▶ _Work task_
Scan the listing below. Return every line containing the string "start".

§

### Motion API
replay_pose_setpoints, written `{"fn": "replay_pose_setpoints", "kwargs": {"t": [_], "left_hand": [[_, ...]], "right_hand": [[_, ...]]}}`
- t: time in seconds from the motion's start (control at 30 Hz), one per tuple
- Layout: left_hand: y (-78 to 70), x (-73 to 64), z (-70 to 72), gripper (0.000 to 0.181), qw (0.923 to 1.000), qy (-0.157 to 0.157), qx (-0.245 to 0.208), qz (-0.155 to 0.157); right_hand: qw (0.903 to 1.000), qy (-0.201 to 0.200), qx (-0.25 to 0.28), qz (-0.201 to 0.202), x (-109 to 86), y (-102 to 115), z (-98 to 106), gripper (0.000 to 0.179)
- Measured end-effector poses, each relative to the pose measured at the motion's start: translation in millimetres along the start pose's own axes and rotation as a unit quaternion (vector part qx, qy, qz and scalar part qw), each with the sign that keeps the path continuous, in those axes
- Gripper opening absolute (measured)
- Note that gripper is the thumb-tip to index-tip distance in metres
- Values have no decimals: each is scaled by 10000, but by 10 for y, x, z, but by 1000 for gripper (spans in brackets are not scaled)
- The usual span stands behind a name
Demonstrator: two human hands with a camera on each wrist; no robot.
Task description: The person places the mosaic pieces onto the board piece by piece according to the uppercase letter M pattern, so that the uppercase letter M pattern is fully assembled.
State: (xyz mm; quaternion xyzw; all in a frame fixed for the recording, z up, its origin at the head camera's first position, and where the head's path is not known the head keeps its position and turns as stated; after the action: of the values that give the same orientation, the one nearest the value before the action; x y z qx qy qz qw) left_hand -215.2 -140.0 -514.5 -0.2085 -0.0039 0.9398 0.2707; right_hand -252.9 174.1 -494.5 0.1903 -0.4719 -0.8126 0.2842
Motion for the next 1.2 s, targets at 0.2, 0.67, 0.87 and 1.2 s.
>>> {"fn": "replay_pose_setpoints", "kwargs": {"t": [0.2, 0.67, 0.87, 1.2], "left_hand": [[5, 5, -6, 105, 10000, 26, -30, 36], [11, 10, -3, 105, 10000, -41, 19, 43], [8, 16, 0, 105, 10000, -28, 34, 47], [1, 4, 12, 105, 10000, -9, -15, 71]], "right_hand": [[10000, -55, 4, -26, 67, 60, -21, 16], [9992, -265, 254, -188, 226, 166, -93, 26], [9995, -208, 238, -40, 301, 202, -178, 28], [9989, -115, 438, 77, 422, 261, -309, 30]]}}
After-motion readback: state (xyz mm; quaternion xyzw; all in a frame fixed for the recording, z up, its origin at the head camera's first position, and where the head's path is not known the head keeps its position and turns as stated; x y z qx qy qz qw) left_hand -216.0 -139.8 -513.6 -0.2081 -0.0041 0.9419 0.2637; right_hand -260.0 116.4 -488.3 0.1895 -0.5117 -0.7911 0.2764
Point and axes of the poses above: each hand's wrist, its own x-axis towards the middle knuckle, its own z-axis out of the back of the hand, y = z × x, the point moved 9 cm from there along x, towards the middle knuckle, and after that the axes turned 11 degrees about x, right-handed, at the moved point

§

▶ _Task output_
- t: time in seconds from the motion's start (control at 30 Hz), one per tuple
- Measured end-effector poses, each relative to the pose measured at the motion's start: translation in millimetres along the start pose's own axes and rotation as a unit quaternion (vector part qx, qy, qz and scalar part qw), each with the sign that keeps the path continuous, in those axes

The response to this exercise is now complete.